=== TASK GOAL ===
Somewhere below, one line contains "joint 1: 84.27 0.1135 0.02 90" and a later line contains "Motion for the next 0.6". Output those two lines and everything between them exactly, and nothing else.

=== DATASET ===
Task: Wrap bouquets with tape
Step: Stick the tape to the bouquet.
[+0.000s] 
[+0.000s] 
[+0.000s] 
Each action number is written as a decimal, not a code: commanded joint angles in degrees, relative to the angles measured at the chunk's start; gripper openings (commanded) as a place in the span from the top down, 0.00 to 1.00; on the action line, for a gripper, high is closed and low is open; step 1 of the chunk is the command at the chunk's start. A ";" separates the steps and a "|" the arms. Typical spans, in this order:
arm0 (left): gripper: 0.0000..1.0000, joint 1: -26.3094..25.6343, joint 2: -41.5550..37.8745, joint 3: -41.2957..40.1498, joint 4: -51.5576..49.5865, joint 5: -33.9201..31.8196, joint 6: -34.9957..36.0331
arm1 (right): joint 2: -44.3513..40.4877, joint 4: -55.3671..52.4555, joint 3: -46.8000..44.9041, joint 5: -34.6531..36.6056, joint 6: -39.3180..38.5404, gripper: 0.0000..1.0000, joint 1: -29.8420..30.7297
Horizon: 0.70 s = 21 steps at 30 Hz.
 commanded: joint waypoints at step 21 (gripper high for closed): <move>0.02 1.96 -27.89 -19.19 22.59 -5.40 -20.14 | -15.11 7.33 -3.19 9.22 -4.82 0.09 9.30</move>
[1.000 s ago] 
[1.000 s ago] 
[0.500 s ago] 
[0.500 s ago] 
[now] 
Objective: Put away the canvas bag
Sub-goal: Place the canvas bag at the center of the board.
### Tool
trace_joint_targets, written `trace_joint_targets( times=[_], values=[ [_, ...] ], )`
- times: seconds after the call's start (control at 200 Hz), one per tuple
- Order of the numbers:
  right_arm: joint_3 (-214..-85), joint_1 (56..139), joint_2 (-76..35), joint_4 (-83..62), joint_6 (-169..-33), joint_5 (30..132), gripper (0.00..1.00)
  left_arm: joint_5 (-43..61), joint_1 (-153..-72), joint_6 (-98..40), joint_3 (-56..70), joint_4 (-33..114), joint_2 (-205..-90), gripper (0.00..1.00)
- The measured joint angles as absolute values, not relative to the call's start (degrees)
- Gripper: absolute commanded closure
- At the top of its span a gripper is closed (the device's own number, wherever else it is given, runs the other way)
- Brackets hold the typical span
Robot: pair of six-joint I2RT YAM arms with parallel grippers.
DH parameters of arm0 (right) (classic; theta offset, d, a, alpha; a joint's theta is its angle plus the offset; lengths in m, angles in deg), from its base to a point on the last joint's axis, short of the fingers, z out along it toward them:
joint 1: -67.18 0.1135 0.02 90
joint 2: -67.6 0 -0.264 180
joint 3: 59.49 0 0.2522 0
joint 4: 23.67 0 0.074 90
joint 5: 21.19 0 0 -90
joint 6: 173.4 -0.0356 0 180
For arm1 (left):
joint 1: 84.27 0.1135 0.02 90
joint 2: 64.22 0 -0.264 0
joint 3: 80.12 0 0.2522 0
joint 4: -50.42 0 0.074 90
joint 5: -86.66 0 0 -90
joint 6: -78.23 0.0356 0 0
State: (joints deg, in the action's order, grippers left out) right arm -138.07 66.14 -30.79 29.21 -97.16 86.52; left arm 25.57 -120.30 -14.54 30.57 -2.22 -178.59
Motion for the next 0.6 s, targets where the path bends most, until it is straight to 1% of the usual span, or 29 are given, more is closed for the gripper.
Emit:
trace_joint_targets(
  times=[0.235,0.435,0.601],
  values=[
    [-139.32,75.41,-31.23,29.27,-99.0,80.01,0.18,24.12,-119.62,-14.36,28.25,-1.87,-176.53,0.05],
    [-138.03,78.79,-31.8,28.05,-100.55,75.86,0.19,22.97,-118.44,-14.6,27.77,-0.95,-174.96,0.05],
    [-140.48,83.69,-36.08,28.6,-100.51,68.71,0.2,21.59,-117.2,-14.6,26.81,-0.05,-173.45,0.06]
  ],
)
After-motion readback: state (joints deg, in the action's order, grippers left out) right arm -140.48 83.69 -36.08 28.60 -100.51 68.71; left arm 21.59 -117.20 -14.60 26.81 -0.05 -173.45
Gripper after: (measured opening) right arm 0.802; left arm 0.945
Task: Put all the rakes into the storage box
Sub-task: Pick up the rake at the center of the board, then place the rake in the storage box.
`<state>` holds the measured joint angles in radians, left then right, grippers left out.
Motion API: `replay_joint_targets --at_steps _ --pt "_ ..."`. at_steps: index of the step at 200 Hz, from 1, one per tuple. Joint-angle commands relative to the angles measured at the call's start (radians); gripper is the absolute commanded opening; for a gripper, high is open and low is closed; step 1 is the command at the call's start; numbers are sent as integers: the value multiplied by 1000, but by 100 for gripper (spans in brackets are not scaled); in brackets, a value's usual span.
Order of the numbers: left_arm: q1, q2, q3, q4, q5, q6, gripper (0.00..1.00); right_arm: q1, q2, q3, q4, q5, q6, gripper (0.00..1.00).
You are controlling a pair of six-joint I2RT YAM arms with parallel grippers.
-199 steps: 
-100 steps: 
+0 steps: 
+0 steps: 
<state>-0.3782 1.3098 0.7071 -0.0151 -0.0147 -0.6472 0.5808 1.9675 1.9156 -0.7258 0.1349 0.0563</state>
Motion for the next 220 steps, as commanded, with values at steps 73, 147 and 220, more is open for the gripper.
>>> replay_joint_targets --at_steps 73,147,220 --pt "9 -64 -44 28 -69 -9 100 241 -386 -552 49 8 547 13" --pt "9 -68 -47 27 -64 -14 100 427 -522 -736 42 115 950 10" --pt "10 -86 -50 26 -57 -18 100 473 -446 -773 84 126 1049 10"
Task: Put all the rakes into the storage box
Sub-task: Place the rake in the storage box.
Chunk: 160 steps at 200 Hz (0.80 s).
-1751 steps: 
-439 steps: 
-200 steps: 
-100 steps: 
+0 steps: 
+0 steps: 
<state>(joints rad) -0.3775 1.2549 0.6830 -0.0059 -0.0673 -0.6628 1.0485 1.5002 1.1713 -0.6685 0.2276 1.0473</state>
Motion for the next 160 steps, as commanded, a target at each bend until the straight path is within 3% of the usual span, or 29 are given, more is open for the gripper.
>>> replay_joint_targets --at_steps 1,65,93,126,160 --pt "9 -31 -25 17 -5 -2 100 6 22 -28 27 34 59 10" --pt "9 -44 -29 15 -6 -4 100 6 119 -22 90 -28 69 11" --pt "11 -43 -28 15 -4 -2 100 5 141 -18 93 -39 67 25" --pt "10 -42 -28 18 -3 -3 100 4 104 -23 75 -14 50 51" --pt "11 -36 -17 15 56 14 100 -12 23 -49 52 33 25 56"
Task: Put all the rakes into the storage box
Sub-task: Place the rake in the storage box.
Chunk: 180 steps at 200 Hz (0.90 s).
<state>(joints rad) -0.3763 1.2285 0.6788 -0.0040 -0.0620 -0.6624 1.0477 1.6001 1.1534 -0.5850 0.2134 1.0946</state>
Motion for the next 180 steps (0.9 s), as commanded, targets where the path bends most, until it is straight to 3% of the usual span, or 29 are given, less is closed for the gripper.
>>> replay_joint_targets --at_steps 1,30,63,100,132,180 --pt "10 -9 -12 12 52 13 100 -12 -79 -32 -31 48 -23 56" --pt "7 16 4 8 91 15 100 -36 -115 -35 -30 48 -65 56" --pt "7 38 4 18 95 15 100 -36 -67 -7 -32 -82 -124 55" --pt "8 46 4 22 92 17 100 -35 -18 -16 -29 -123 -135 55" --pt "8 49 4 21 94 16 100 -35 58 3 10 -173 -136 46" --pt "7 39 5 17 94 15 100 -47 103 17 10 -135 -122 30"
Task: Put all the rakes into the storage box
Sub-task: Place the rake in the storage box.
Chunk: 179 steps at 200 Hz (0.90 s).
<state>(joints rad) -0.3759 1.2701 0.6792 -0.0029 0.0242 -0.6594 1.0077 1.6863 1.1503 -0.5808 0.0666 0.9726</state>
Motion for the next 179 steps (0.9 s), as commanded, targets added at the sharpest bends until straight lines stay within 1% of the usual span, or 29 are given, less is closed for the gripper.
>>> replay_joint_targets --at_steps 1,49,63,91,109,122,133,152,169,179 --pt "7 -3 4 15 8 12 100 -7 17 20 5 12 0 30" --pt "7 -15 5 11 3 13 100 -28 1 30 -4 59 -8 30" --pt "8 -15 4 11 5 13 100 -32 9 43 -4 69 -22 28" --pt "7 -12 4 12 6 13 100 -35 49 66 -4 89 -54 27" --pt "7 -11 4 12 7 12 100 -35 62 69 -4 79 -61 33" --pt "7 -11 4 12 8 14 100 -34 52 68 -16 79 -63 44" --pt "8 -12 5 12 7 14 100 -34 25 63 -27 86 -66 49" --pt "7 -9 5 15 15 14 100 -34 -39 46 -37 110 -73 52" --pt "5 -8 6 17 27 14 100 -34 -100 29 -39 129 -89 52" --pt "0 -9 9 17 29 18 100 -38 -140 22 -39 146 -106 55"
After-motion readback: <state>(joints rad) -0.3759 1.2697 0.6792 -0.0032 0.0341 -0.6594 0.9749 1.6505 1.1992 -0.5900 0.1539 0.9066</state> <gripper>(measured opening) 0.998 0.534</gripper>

=== WRITTEN ANSWER ===
joint 1: 84.27 0.1135 0.02 90
joint 2: 64.22 0 -0.264 0
joint 3: 80.12 0 0.2522 0
joint 4: -50.42 0 0.074 90
joint 5: -86.66 0 0 -90
joint 6: -78.23 0.0356 0 0
State: (joints deg, in the action's order, grippers left out) right arm -138.07 66.14 -30.79 29.21 -97.16 86.52; left arm 25.57 -120.30 -14.54 30.57 -2.22 -178.59
Motion for the next 0.6 s, targets where the path bends most, until it is straight to 1% of the usual span, or 29 are given, more is closed for the gripper.

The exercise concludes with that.